**YOUR GOAL:**
When the line with "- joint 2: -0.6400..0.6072" appears below, start repeating lines exactly, and keep going through the line with "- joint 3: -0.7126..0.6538"; add nothing outside that span.

**INFORMATION PROVIDED:**
▼

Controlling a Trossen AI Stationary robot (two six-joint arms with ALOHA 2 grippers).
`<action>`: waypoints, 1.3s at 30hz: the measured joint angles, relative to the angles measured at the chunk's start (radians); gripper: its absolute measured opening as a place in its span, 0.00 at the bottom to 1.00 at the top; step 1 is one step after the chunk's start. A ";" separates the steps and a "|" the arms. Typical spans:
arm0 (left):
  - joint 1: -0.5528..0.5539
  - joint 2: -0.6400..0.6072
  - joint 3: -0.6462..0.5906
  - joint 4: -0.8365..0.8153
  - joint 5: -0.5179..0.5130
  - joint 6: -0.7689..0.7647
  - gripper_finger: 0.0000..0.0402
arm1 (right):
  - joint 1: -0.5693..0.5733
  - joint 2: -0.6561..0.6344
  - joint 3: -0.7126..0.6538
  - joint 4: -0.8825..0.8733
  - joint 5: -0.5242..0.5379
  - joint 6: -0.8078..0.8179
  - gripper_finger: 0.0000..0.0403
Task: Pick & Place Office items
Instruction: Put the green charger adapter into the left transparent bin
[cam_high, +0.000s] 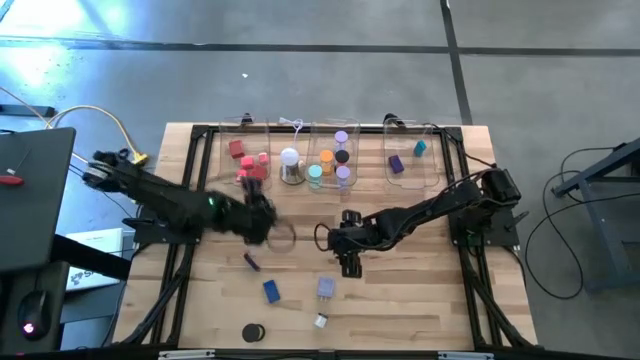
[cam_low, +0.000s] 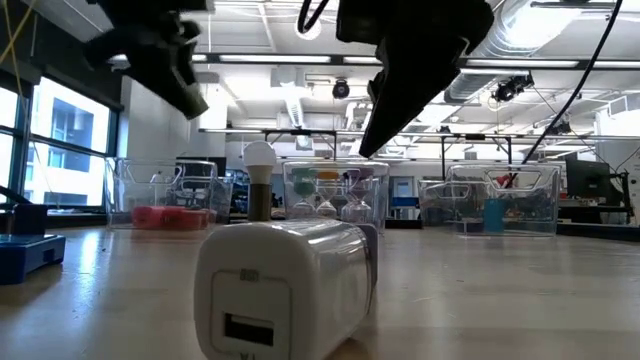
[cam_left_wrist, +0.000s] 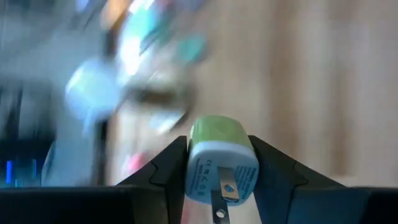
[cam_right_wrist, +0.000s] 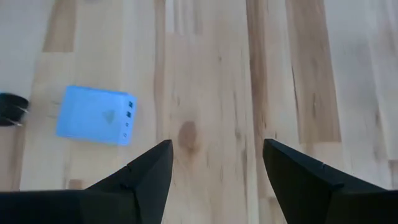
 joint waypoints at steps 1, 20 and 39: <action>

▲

**COMPLETED TASK:**
  - joint 2: -0.6400..0.6072
  - joint 3: -0.6462..0.5906
  - joint 4: -0.8365..0.8153
  - joint 5: -0.5179..0.5130
  - joint 6: -0.7689..0.7647
  - gripper_finger: 0.0000..0.0402
arm1 (right):
  - joint 1: -0.5693..0.5733
  - joint 2: -0.6561..0.6344
  - joint 3: -0.7126..0.6538

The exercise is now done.